С тех пор нечего было более возражать. Мы условились позавтракать в девять часов, отправиться в одиннадцать и поохотиться с часу до трех. Затем в этот же день мы могли добраться до Турманчая, где и заночевать.
Вот почему в девять часов утра мы уже были у коменданта. Там нашли обещанного русского офицера, прекрасно говорившего по-французски; ему лет сорок-сорок пять.
Взятый в плен около Кубы, он был уведен в горы и доставлен к Шамилю. Сначала за него требовали двенадцать тысяч рублей, а потом снизили до семи тысяч. Семейство и друзья офицера собрали три с половиной тысячи рублей, а граф Воронцов - тогдашний кавказский наместник - добавил остальное.
На протяжении пятимесячного плена офицер видел Шамиля почти два раза в неделю.
Вот что он рассказал об имаме.
Шамилю 50–58 лет. Как все мусульмане, которые, за неимением метрических свидетельств, считают свои лета только приблизительно, руководствуясь воспоминанием о важных происшествиях в своей жизни, Шамиль также не ведает своего настоящего возраста. На вид ему можно дать меньше сорока.
Рост высокий, лицо кроткое, спокойное, важное, чаще имеющее меланхолический вид. Впрочем, черты его лица доказывают, что они могут выражать самую сильную энергию. Цвет лица его бледный, резко обозначающий брови и почти черные глаза, которые, по азиатскому обычаю (наподобие отдыхающего льва) он держит полузакрытыми; у него рыжая, лоснящаяся борода, красные губы и правильные маленькие зубы, белые и острые, как у шакала; руки его, о которых, по-видимому, он очень заботится - небольшие и белые; походка медленная, степенная.
С первого взгляда можно угадать в нем человека высшего достоинства, человека, созданного повелевать.
Его обычный костюм составляет черкеска из зеленого или белого лезгинского сукна. На голове он носит папаху из белой, как снег, овчины. Папаха обвита тюрбаном из белой кисеи, конец которой висит сзади. Верхняя половина папахи покрыта красным сукном с черной верхушкой.
На его ногах нечто типа штиблетов из красного или желтого сафьяна. Помимо этого костюма он надевает в холодную погоду шубу малинового сукна, подбитую черными смушками.

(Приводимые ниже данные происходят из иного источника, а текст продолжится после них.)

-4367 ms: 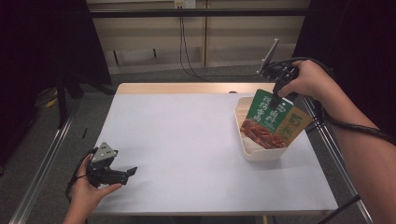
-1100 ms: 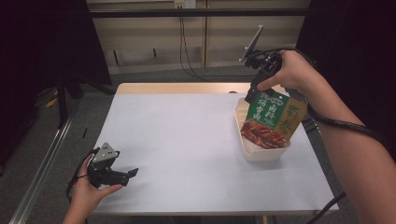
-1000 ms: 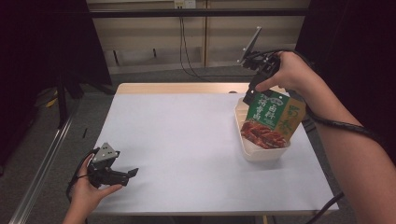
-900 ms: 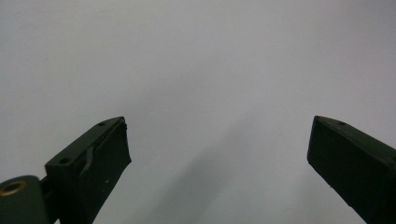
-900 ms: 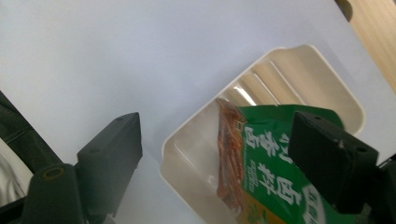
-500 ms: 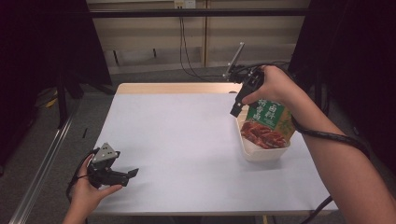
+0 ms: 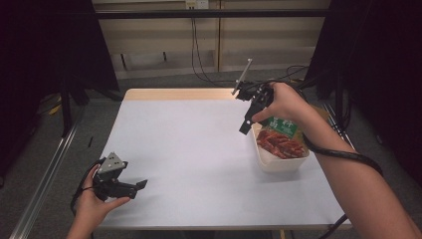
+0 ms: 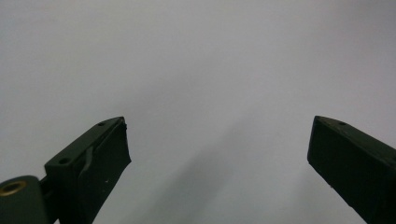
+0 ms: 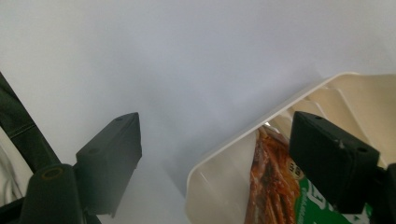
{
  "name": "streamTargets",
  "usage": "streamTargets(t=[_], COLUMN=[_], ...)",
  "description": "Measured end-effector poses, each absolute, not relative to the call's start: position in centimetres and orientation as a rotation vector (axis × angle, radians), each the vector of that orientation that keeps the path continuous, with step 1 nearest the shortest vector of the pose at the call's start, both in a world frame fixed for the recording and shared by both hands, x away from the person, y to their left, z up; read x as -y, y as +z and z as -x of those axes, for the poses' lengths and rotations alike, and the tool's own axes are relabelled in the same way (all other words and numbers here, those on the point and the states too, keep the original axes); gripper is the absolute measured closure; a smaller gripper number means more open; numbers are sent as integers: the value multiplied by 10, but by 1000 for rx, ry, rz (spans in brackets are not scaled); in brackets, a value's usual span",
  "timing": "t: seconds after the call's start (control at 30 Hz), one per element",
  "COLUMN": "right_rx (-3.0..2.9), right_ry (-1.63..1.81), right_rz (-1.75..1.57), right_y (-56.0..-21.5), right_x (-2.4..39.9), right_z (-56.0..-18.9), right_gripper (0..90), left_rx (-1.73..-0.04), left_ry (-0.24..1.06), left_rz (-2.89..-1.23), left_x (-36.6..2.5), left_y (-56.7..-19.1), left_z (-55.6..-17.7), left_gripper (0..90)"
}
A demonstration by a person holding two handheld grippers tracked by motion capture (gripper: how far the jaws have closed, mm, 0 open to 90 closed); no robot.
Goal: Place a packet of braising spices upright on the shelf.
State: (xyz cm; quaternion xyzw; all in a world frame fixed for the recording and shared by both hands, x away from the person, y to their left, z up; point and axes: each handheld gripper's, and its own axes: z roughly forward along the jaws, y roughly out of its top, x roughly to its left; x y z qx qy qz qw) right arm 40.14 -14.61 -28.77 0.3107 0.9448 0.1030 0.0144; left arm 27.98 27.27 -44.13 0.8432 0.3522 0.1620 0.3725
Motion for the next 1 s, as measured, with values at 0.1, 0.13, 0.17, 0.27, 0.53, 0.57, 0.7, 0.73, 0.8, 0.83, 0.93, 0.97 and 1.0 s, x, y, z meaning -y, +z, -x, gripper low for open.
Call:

Торжественно отправляясь в мечеть по пятницам, он облачался в длинное белое или зеленое платье; остальная часть его костюма ничем не примечательна.
Он красиво сидит на коне и смело преодолевает даже наиболее трудные места, способные вызвать у самых отважных всадников головокружение.
Отправляясь на сражение, он вооружается кинжалом, шашкой, двумя заряженными пистолетами и одним заряженным ружьем. При нем постоянно находятся два мюрида - каждый с двумя заряженными пистолетами и одним ружьем; в случае смерти одного из них новый мюрид заступает его место.
Шамиль отличается чрезвычайно высокой нравственностью и строго наказывает других за слабости.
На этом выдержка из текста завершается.